La pellicola, tratta dall’omonimo romanzo di Alessia Gazzola, racconta la storia di Emma De Tessent, interpretata da Fotiní Peluso, giovane donna che, dopo aver perso il lavoro in una società di produzione cinematografica, si ritrova a ricominciare da zero. Tra nuove opportunità, storie romantiche e nuovi inizi, Emma scopre la forza di reinventarsi e affrontare la vita con leggerezza e determinazione. Al suo fianco, un cast che include Andrea Bosca, Paolo Ruffini, Paolo Rossi, e un cammeo della celebre Barbara Bouchet.
Le riprese del film si sono svolte principalmente a Verona, dove la troupe ha immortalato storiche vie, piazze e interni della città. Una scelta produttiva voluta per valorizzare il territorio, coinvolgere le professionalità locali e celebrare le eccellenze scaligere, tra cui l’Amarone Costasera e il Campofiorin di Masi, che rappresentano l’autentico spirito di questa terra.
“Siamo orgogliosi di vedere nuovamente l’Amarone Costasera e il Campofiorin protagonisti sul grande schermo, accanto alla città che li ha visti nascere. In questo film, non sono semplici comparse, ma veri e propri attori: non interpretano un personaggio, bensì un territorio, facendosi espressione autentica della sua anima e diventando quasi parte della scenografia stessa.La collaborazione con K+, consolidata ormai da anni, ci consente di far apprezzare al grande pubblico l’esperienza che un grande vino sa regalare.

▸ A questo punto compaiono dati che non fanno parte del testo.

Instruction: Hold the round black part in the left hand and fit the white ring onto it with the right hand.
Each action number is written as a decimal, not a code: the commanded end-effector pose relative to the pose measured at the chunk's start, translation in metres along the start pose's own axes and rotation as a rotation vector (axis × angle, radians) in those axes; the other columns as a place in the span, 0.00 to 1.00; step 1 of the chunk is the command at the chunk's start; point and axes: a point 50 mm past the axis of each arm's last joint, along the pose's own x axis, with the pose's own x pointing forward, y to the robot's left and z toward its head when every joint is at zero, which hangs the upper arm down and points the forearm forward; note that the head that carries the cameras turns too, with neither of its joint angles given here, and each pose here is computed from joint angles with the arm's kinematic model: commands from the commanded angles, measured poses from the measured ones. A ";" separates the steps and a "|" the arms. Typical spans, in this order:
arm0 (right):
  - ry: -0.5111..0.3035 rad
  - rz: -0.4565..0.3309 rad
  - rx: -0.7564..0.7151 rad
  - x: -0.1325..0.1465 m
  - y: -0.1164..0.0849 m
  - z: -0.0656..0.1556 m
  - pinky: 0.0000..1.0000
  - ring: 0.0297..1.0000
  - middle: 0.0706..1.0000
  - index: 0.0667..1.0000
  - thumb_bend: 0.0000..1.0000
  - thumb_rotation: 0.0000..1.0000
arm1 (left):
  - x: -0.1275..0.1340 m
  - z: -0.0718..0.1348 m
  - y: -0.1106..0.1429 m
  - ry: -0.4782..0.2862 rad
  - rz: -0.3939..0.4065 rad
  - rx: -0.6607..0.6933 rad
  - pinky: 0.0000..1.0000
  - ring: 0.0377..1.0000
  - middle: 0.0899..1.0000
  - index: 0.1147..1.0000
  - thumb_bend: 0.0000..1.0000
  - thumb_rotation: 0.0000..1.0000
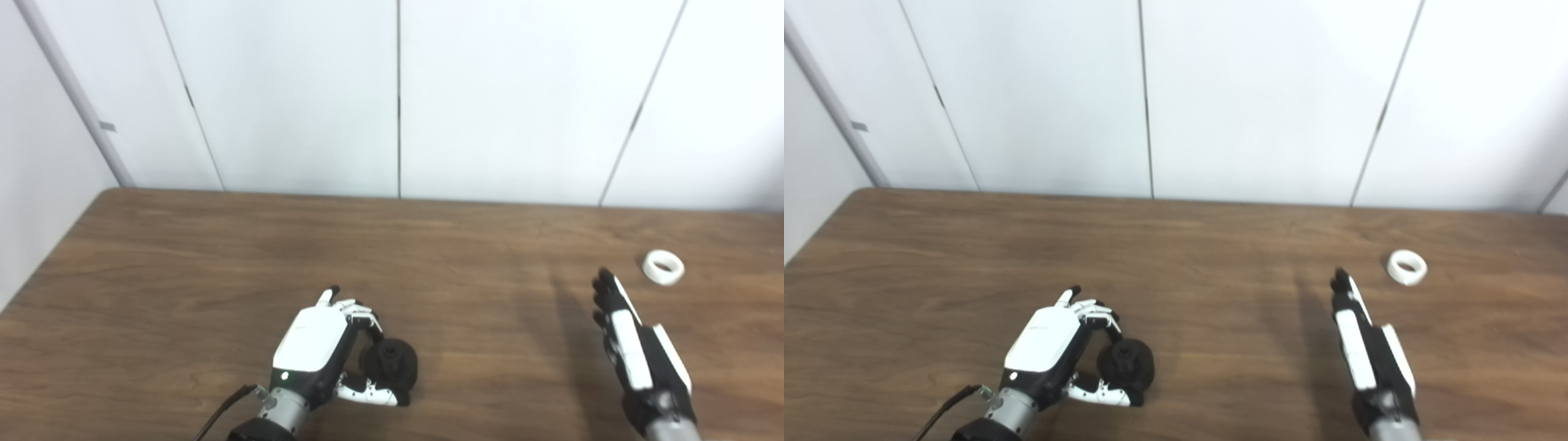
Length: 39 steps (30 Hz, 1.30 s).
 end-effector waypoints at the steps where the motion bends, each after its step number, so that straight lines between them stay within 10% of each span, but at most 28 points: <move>1: -0.076 -0.019 -0.006 0.002 -0.001 0.020 1.00 1.00 0.98 1.00 0.59 1.00 | -0.002 0.005 0.005 -0.058 0.043 0.024 1.00 0.84 0.73 0.42 0.52 0.06; 32: -0.059 -0.075 -0.037 0.001 -0.013 0.036 1.00 0.99 0.97 0.98 0.64 1.00 | -0.034 0.009 -0.023 -0.100 -0.061 0.006 1.00 0.91 0.77 0.42 0.53 0.06; 39: -0.084 -0.103 -0.063 0.007 -0.022 0.040 1.00 1.00 0.97 0.93 0.52 0.89 | -0.033 0.007 -0.020 -0.085 -0.073 0.012 1.00 0.91 0.77 0.42 0.53 0.06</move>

Come il cinema, anche i nostri vini raccontano storie, accompagnano momenti intensi e suscitano sensazioni”, commenta Raffaele Boscaini, Direttore Marketing di Masi.
In alcune scene chiave, l’Amarone Costasera e il Campofiorin sottolineano momenti di convivialità e riflessione, aggiungendo profondità e intensità alle emozioni dei personaggi. “Come un bel film, anche l’Amarone e il Campofiorin richiedono tempo e cura per svelare tutta la loro complessità: è un legame naturale quello tra vino e cinema”, conclude Boscaini.
L’anteprima del film si terrà a Verona il 25 marzo alle 20:30 al Cinema Fiume.